Investment proposal email
An overseas company is looking for partners to assist them in investing millions of dollars in Australia.
You could stand to profit by as much as 35% of the initial investment.
Sounds too good to be true – it certainly is!
Advance fee fraudsters have been conning consumers for years with notifications about fake overseas lottery wins and beneficiary claims. Now they have changed their modus operandi in an attempt to lure you into their trap.
Advance fee frauds work like this. The scammers claim you are owed or have won money. In order to get your money, you are asked to pay a small processing fee, which is wired to the scammers. Once you pay that money, you are asked to pay a bigger fee and then another fee and, before you know it, you have handed over thousands of dollars.
The scammers are experts in conning people by coming up with various reasons why you need to send money. It could be for legal fees, government charges, United Nations anti-terrorism or money laundering certificates. There is usually an air of secrecy about the proposition so that you will not be inclined to ask friends or authorities for advice. These people are very good at providing a plausible and convincing story.
The scammers may refer you to others masquerading as banks or lawyers, and often use official looking logos on letters and emails.
The investment proposal scam is no different.
The unsolicited email claims to be from a reputable company, government official or legal firm needing assistance to invest their or their client’s money in another country.
Many of the emails hail from Africa but WA ScamNet has seen examples where the scammers claim to be from Spain and the United Kingdom.
The emails often state that they got your details from the Chamber of Commerce and Industry or some other trade and industry association.
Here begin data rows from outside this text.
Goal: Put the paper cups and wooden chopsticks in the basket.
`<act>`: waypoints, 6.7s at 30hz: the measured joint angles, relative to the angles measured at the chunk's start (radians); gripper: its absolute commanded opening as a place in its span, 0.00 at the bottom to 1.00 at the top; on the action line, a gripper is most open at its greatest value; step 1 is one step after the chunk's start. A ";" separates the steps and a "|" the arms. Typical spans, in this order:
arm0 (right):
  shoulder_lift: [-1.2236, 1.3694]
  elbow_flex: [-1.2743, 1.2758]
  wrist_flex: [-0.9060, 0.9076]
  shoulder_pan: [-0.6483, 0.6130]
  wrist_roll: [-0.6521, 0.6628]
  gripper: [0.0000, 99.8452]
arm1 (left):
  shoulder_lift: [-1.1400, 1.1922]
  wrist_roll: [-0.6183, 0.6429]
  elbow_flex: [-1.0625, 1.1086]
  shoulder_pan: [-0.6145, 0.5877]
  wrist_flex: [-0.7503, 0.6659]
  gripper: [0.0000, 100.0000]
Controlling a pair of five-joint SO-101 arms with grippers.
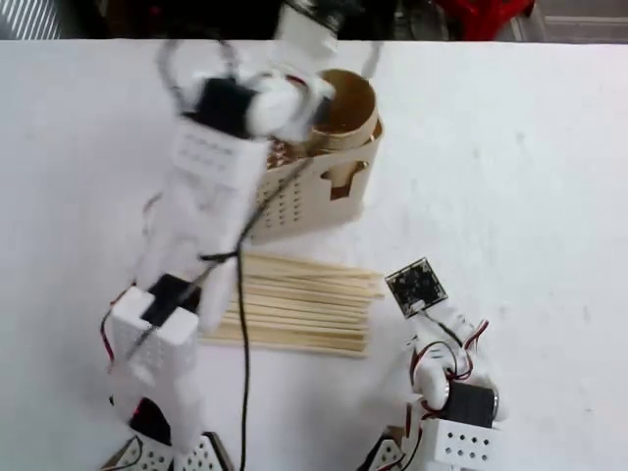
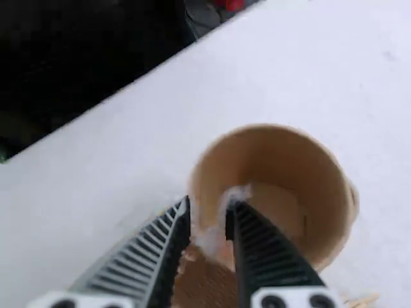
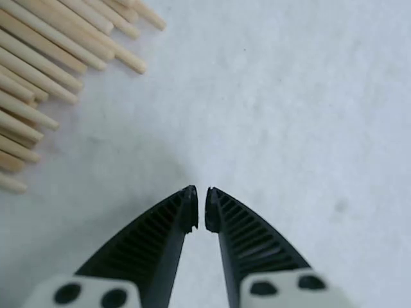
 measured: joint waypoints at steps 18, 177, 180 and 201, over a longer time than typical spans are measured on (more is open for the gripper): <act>0.000 -0.041 -0.034 -0.005 0.038 0.10 | -0.100 0.104 0.614 -0.738 0.170 0.17; 0.936 -1.180 0.026 -0.694 -0.264 0.10 | -0.362 0.288 1.700 -0.732 -0.796 0.17; 1.094 -1.129 0.025 -0.781 -0.173 0.10 | -0.362 0.288 1.700 -0.732 -0.796 0.17; 1.784 -1.022 -0.419 -0.927 -0.118 0.18 | -0.362 0.288 1.700 -0.732 -0.796 0.17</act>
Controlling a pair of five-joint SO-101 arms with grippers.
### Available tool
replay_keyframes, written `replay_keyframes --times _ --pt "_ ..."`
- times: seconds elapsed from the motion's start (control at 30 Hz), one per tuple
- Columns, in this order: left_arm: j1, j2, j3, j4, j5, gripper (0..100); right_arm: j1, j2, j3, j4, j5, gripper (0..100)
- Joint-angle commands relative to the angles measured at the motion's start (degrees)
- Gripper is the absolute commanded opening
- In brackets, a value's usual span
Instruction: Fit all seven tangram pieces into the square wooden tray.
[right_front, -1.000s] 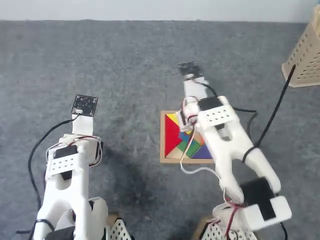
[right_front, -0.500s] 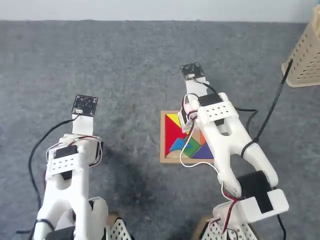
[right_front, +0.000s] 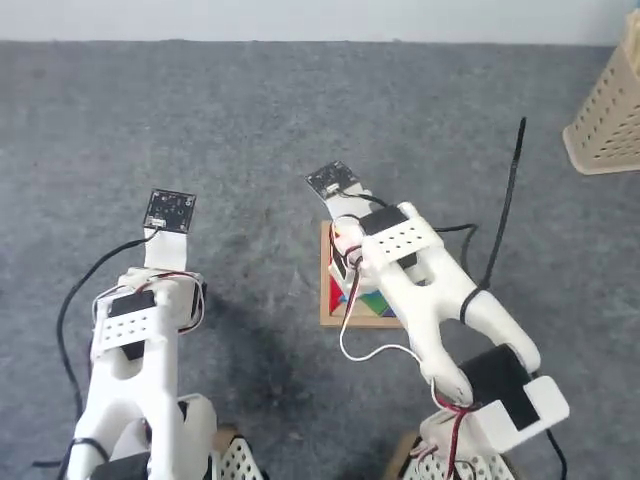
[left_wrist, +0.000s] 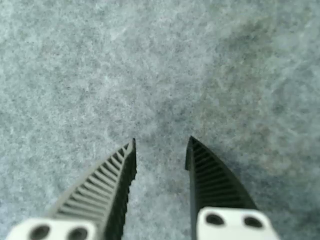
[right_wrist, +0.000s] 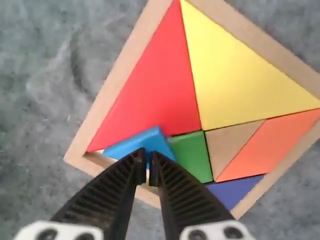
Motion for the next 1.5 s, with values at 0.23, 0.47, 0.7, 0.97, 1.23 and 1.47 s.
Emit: replay_keyframes --times 0.23,0.47,0.7,0.97,1.23,1.47 --pt "-0.35 -1.93 -0.22 -0.88 -0.62 15 -0.48 -1.45 1.32 -0.22 0.97 0.7" --pt "-0.35 -1.93 -0.22 -0.88 -0.62 15 -1.45 -1.54 1.32 1.63 0.97 0.7" --pt "-0.35 -1.93 -0.22 -0.88 -0.62 15 -4.09 -1.63 1.05 1.27 0.97 0.7" --pt "-0.35 -1.93 -0.22 -0.97 -0.62 15 -4.26 -6.29 2.20 0.48 0.97 0.7" --pt "-0.35 -1.93 -0.22 -0.97 -0.62 15 -4.00 -13.32 8.09 -5.14 0.62 0.7" --pt "-0.35 -1.93 -0.13 -0.97 -0.62 15 -2.42 -17.01 12.57 -14.64 0.70 0.7"
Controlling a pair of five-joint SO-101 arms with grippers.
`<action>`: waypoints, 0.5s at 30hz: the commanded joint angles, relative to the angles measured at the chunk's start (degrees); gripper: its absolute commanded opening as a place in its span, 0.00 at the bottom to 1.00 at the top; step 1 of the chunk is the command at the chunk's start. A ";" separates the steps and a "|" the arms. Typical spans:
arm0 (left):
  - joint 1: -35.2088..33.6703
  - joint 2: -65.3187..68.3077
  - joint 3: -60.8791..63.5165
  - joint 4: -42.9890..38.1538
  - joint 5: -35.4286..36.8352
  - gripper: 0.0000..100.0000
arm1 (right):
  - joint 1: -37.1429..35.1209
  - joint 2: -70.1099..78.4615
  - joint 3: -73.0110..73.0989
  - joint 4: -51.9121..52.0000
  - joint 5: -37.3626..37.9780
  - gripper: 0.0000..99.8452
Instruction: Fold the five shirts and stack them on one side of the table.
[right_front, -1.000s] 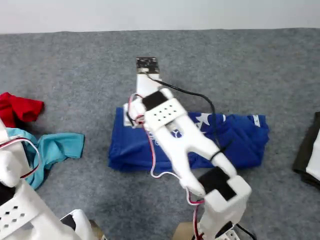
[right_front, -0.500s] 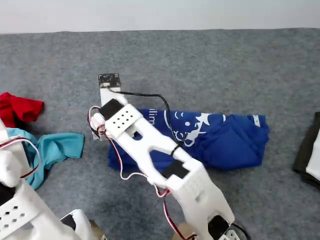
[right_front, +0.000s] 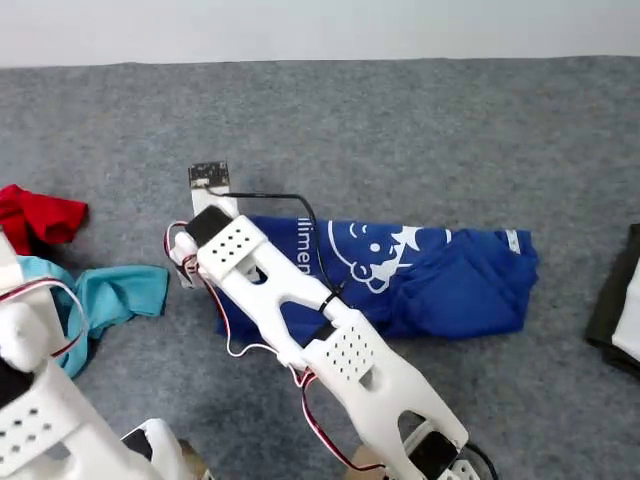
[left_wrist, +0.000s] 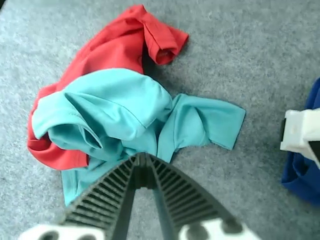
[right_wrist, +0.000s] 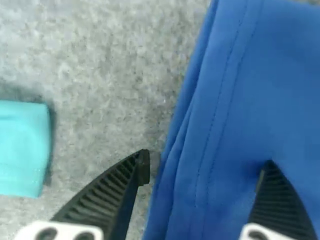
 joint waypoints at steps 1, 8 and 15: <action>-0.18 -3.08 0.40 0.18 -0.53 0.00 | 1.36 0.66 -3.08 1.36 -0.26 0.34; -0.09 -10.11 6.99 -3.87 -0.62 0.00 | 4.62 2.51 -3.08 1.54 -0.18 0.20; -0.09 -15.38 11.21 -4.66 -0.62 0.00 | 6.46 2.68 -3.08 1.80 1.14 0.02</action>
Sometimes the emails are a few short paragraphs giving scant details and asking you to contact them. More often the emails detail some intrigue about why they need to shift money offshore and why the transaction needs to be kept under wraps.
Some claim that government officials have masterminded millions of dollars by over-invoicing on contracts. The money is sitting in the Reserve Bank of South Africa (or another African nation) awaiting payment to a foreign partner to be co-ordinated through their company or department. The money needs to be invested following a “presidential” or World Bank directive to settle all outstanding debts owed to both local and foreign contractors.
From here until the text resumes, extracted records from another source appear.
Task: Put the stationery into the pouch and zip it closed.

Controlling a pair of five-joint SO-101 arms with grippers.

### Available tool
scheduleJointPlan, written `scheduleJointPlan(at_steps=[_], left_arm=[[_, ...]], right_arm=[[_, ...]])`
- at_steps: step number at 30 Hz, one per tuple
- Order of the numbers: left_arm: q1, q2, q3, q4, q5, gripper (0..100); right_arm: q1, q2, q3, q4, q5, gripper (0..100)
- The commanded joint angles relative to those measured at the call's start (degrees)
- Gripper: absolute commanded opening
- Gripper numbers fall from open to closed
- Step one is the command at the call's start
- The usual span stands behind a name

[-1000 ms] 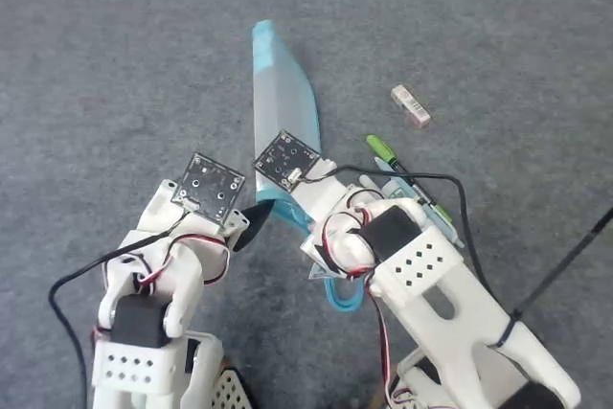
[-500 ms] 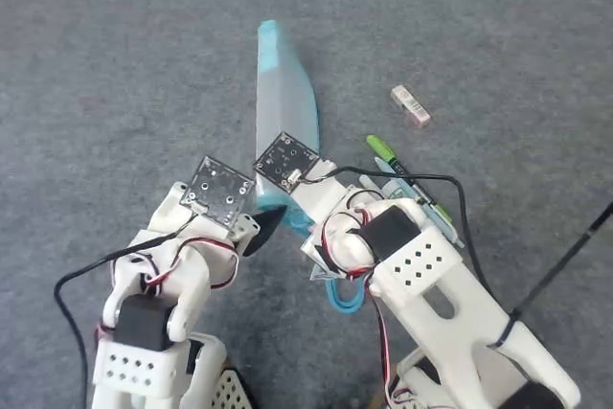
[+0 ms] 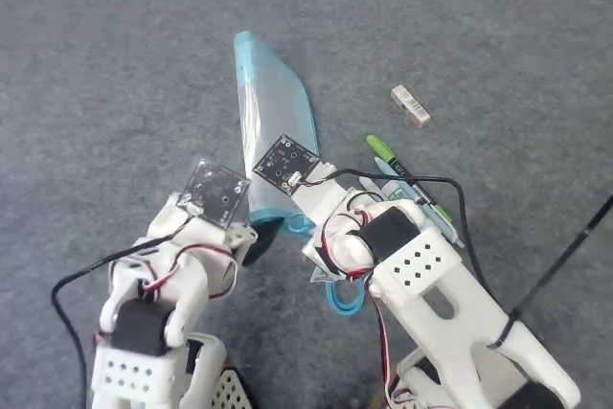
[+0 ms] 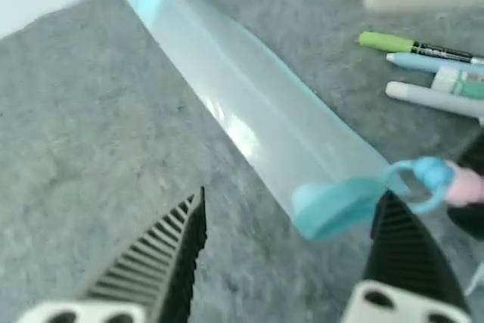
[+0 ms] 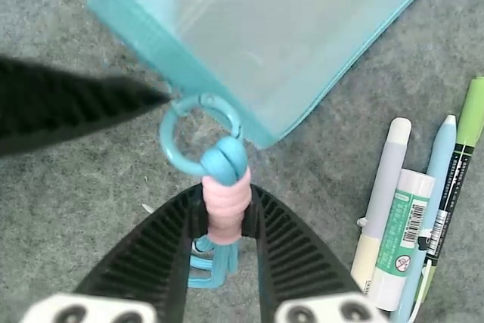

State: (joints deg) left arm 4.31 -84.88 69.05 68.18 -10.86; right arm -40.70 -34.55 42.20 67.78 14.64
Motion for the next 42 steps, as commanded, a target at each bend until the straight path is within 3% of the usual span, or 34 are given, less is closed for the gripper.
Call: scheduleJointPlan(at_steps=[1, 16, 27, 42], left_arm=[[-2.20, -4.66, -1.54, 0.88, 0.44, 33], [-2.46, -4.48, 0.13, 0.88, -0.09, 33], [-2.37, -4.40, 0.31, 0.79, -0.35, 33], [-2.29, -4.40, 5.67, -8.09, -2.46, 33]], right_arm=[[0.84, -0.13, -0.79, -1.01, 0.79, 0.7], [5.41, 0.31, -2.46, -1.89, 0.53, 0.6], [5.41, 10.33, -8.79, -0.84, 0.35, 0.7], [5.05, 7.96, -9.05, 0.84, 0.53, 0.7]])
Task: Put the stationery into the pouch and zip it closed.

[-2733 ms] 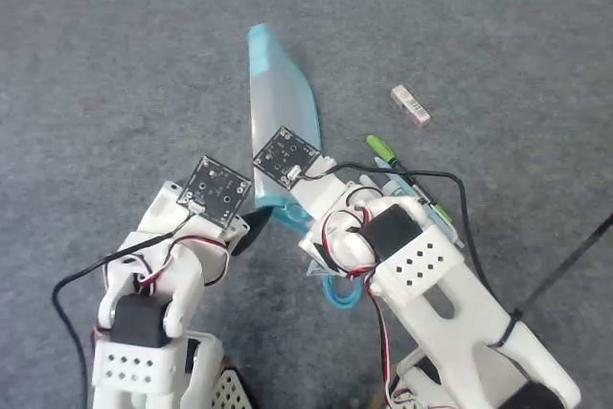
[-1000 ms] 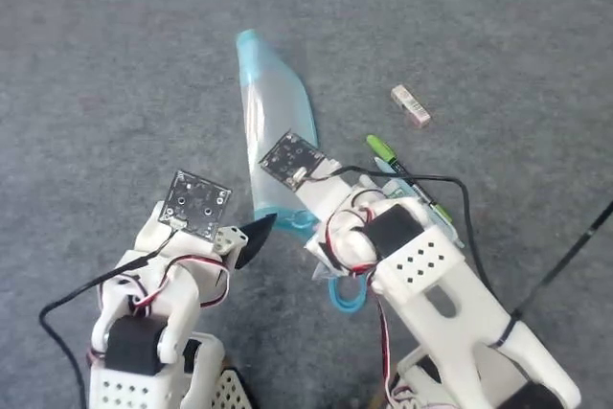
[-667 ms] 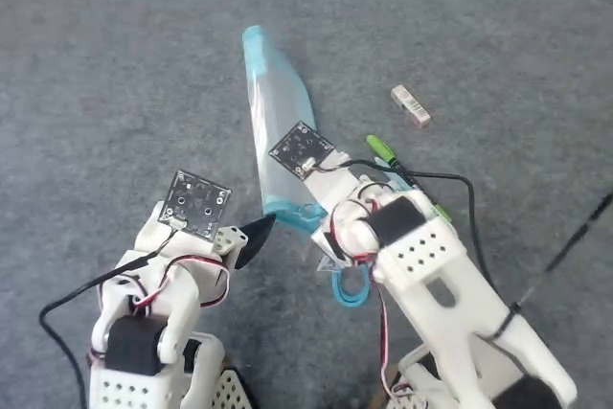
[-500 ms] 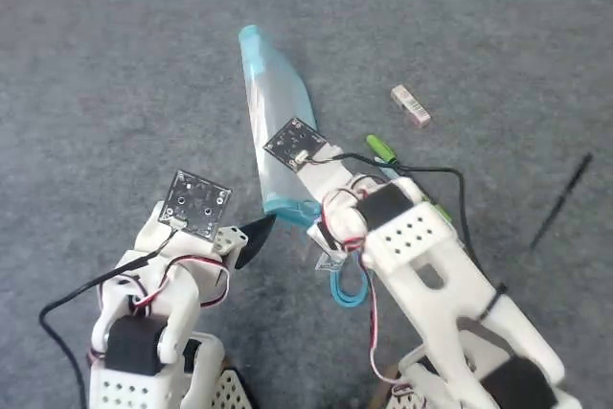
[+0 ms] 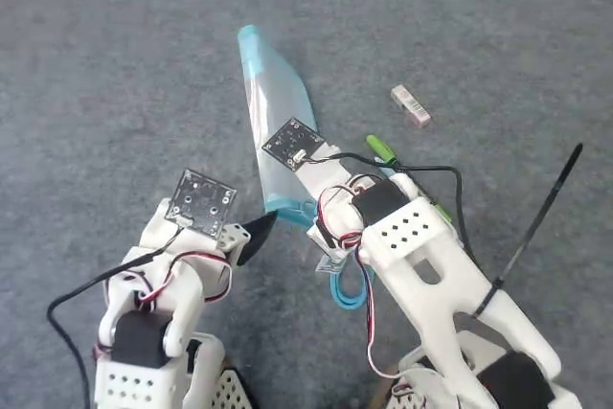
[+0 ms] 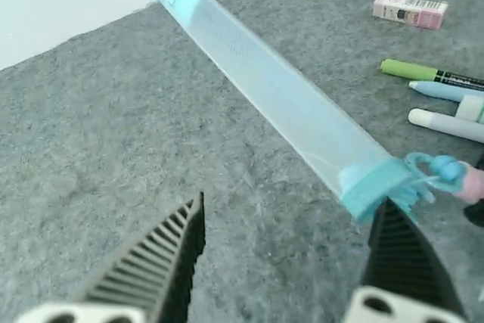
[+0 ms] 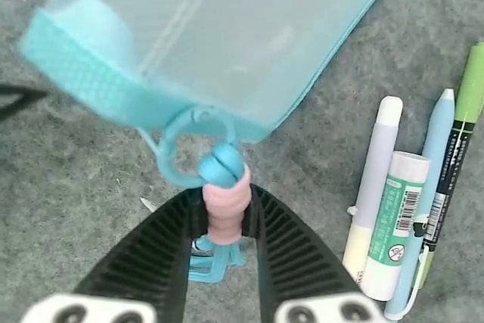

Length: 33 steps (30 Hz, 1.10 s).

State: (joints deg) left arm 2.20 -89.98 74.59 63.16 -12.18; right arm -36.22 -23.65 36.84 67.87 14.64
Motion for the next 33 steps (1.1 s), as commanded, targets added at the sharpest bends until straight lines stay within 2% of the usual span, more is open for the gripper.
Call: scheduleJointPlan(at_steps=[1, 11, 16, 25, 33], left_arm=[[-0.18, 0.70, 0.57, -3.87, -1.32, 33], [-0.26, 0.79, 1.10, -7.56, -1.32, 33], [-0.35, 0.79, 3.91, -11.60, -1.32, 29], [-0.09, 0.70, 4.35, -14.24, 0.44, 31], [4.66, 0.18, 10.95, -21.19, 0.88, 31]], right_arm=[[0.57, -3.03, -3.69, 0.75, 0.62, 0.7], [0.48, -3.03, -3.43, 0.75, 0.79, 0.7], [0.22, -3.03, -3.43, 0.75, 0.79, 0.7], [-3.82, -2.51, -3.34, 0.75, 0.62, 0.7], [-3.82, -2.42, -3.25, 0.66, 0.35, 0.7]])
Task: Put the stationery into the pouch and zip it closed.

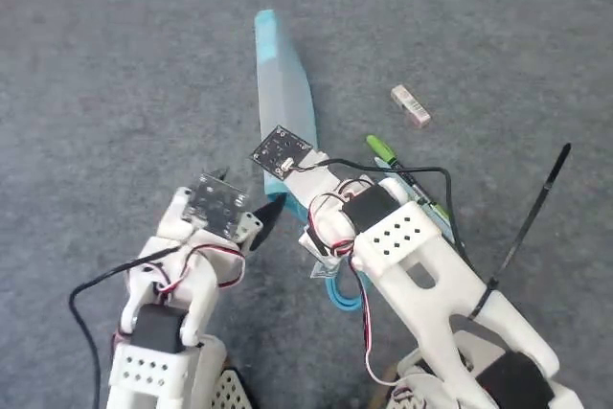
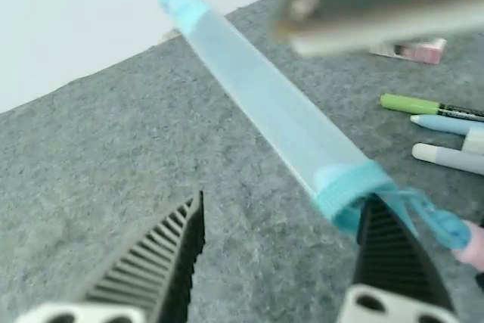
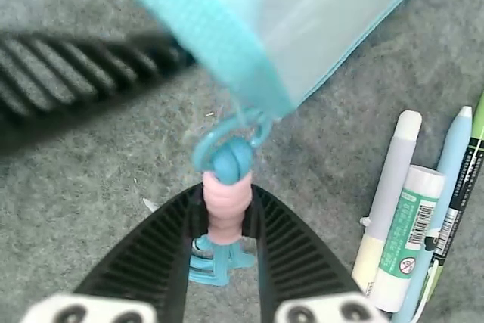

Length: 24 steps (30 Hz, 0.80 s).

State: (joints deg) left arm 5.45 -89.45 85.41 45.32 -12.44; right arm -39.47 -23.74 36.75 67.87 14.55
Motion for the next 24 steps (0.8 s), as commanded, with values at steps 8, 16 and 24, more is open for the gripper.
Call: scheduleJointPlan(at_steps=[8, 16, 24], left_arm=[[0.97, -0.44, -0.13, -4.13, 1.41, 31], [-3.60, -0.44, -8.48, 5.63, 1.14, 31], [-4.13, -0.44, -8.66, 4.22, 0.97, 31]], right_arm=[[-0.57, -2.33, -0.70, -1.19, 0.53, 0.7], [-0.57, -2.33, -0.44, -1.10, 0.53, 0.7], [-0.57, -2.33, -0.44, -1.01, 0.79, 0.7]])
But the emails can vary. One email claims corrupt officials in Marbella need to shift money offshore because they are facing jail for their involvement in the Spanish land scandal. Another email states the funds belong to a political asylum-seeker in the United Kingdom.
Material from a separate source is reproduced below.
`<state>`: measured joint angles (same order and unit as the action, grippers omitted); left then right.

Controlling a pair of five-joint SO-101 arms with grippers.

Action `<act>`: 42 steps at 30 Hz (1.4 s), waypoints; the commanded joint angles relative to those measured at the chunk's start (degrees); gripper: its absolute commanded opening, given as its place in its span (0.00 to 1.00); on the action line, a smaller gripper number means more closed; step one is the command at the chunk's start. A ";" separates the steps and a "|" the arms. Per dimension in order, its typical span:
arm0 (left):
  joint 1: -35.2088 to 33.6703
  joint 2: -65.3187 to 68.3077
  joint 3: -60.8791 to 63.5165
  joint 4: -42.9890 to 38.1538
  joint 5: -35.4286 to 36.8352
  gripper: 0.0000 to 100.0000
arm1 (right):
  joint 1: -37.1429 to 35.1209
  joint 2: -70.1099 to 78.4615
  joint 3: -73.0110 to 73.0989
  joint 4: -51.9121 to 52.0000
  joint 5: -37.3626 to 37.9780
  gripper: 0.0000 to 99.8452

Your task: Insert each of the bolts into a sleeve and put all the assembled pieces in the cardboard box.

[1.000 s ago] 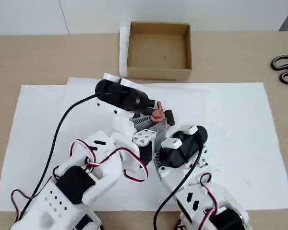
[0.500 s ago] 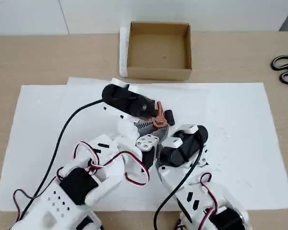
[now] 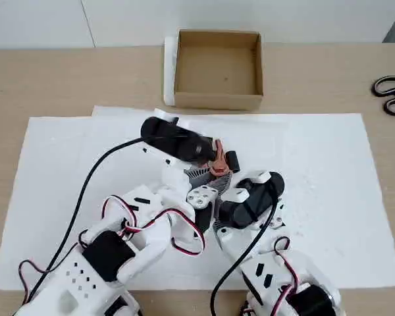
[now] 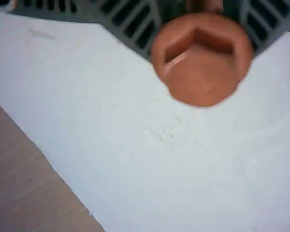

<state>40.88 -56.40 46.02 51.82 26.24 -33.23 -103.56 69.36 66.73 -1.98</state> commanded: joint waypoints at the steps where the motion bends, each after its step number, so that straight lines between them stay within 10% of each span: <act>1: -0.09 -0.53 0.13 -0.18 -0.62 0.01 | 0.48 -0.40 -0.53 -1.63 -0.44 0.00; 42: -8.97 -1.05 -7.52 13.19 -8.70 0.24 | 0.48 -0.40 -0.53 -1.63 -0.44 0.00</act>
<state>32.97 -56.31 41.45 64.84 18.15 -33.14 -103.65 69.36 66.73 -1.89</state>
Regardless of the ploy, the money does not exist. If you respond, you will be asked to pay various fees to access this fictional money.
You have to ask yourself why would any reputable (or even disreputable) company or official send out emails to total strangers asking them for assistance to invest millions of dollars. Considering the amount of money involved and the suggestion of corruption, you would think they would contact you in a more discreet manner.
If you do consider this approach in any way, shape or form, we recommend that you speak to a financial advisor, accountant, lawyer, Police or Consumer Protection before you do anything.